**Assignment:**
Among the entries that follow, find the lines holding "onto" and say how many there are, with no other words.

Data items
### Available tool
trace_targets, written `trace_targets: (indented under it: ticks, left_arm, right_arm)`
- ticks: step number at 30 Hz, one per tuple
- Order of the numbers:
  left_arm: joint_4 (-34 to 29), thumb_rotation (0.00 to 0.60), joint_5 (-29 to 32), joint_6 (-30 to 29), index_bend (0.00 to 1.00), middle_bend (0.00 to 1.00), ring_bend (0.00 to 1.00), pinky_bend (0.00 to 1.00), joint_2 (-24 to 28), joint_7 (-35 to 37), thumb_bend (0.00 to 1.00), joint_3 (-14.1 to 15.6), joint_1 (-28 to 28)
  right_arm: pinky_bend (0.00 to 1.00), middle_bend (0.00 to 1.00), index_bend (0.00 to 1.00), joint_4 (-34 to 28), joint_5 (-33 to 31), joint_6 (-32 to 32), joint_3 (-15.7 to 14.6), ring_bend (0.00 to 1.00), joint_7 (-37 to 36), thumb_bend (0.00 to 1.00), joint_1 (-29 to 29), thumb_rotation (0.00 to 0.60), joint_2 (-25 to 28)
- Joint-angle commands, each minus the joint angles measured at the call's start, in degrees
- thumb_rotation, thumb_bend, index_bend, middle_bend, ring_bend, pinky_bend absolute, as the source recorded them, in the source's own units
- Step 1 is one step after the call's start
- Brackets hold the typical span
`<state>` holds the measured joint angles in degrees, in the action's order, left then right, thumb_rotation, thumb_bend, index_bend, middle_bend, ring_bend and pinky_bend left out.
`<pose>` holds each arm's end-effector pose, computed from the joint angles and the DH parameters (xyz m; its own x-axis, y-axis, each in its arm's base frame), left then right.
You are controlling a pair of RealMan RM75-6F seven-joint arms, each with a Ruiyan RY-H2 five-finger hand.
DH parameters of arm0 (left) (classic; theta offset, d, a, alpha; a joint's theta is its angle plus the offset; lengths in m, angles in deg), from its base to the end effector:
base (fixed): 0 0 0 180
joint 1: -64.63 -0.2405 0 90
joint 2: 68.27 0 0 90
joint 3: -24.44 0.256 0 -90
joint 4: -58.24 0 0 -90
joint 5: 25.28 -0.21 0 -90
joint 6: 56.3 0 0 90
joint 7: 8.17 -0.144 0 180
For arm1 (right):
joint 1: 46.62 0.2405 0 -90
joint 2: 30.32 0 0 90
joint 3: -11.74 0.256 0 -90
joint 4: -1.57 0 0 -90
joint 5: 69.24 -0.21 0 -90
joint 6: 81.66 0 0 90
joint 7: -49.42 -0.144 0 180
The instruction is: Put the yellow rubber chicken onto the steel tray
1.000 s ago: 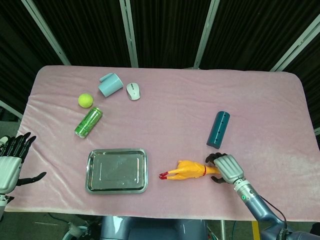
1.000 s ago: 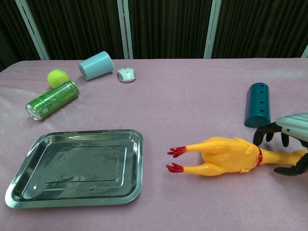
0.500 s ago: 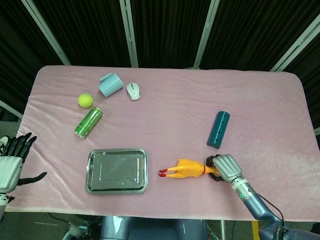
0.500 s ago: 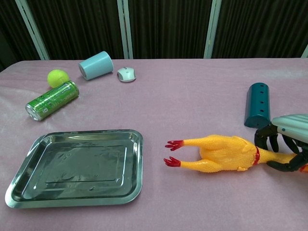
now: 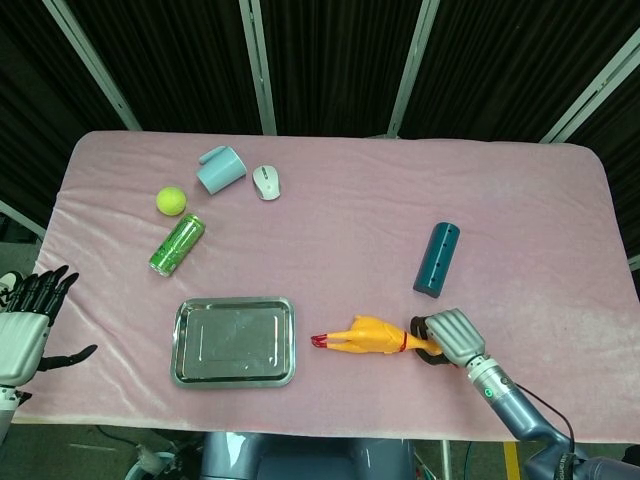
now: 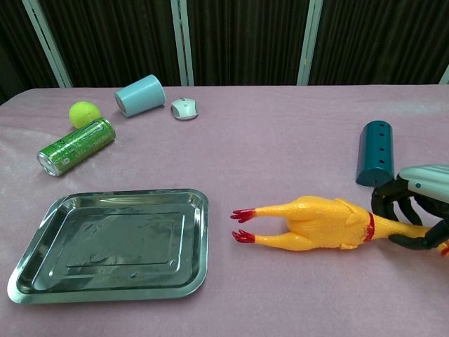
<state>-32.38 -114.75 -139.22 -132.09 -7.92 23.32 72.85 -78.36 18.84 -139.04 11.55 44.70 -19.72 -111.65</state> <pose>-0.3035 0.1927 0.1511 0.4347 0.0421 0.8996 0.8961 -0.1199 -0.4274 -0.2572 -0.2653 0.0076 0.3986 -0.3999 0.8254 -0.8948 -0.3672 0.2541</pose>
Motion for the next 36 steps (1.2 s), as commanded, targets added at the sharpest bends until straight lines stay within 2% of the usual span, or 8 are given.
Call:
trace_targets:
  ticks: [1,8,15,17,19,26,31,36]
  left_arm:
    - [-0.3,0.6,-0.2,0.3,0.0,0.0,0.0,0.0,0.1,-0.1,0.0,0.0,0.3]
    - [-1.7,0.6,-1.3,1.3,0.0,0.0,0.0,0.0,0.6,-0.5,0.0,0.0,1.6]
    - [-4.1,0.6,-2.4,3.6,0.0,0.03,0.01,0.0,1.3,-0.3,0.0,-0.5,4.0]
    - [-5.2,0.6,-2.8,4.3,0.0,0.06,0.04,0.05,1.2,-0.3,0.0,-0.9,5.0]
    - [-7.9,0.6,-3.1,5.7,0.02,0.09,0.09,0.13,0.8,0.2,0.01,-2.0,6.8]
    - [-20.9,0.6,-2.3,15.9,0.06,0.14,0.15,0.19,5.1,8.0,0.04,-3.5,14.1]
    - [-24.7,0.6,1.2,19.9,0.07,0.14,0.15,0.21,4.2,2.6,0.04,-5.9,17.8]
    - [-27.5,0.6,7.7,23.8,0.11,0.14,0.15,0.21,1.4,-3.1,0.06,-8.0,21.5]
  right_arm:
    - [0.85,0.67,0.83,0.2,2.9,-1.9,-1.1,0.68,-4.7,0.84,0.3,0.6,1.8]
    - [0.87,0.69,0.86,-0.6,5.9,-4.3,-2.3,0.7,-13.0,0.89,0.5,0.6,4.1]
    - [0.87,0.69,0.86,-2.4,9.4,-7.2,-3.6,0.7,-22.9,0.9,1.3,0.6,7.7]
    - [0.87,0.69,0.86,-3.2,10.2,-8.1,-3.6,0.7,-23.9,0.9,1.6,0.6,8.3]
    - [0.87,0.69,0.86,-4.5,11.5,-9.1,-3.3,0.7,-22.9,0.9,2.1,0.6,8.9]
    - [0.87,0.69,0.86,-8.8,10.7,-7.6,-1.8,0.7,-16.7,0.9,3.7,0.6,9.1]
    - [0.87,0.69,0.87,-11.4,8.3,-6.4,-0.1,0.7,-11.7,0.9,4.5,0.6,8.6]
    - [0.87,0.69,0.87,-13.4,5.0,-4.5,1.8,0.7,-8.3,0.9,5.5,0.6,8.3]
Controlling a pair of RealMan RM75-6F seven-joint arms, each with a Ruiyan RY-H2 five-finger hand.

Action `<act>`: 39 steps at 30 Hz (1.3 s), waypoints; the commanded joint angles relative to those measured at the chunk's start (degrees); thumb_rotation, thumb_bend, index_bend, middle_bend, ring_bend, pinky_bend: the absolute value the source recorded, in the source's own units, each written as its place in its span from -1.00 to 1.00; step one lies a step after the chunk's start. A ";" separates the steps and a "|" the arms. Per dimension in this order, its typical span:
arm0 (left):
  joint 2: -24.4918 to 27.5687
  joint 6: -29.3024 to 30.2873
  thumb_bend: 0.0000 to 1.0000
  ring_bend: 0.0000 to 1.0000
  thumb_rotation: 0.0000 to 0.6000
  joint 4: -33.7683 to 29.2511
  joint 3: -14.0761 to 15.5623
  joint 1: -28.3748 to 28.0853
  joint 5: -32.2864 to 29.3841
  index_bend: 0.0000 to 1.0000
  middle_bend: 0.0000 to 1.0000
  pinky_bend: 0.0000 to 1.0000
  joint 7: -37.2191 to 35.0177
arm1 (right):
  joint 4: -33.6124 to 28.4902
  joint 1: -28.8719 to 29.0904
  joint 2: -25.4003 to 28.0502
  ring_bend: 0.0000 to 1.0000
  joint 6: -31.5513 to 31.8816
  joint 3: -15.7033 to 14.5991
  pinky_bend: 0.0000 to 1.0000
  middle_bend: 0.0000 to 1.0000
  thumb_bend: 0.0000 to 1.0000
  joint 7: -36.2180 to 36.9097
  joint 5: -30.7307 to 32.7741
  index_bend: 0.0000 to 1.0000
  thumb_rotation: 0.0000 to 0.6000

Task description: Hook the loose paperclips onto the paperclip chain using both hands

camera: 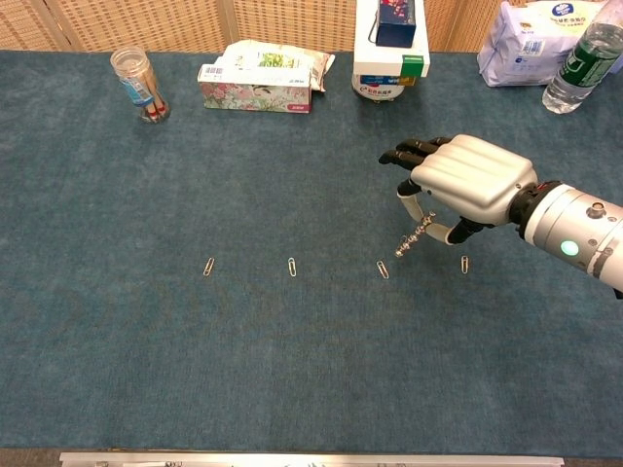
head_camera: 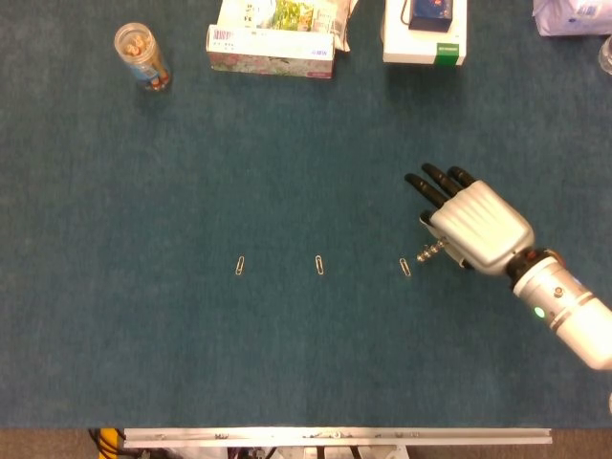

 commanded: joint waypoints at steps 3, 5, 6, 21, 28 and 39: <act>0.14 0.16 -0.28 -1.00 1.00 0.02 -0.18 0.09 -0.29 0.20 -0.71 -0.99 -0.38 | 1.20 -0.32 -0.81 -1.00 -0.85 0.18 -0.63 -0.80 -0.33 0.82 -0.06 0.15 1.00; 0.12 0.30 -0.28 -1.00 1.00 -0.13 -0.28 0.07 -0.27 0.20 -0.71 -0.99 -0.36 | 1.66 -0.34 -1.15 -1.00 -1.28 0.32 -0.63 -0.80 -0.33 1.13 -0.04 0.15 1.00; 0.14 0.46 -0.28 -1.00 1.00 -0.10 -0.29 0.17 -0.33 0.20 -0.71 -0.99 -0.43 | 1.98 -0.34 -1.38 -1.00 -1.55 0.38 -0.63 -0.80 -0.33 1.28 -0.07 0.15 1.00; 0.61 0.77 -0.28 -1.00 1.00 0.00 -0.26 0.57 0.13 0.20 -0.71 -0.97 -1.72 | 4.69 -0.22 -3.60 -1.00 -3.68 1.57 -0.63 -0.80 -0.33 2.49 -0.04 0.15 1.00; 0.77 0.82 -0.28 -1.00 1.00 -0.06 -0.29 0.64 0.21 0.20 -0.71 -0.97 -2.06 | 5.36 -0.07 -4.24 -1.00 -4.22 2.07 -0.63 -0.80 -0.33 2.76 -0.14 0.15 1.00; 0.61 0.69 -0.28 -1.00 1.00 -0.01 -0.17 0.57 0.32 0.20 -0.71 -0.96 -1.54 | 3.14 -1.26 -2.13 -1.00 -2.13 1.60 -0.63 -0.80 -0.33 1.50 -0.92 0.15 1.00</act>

**Response to the exercise:**
2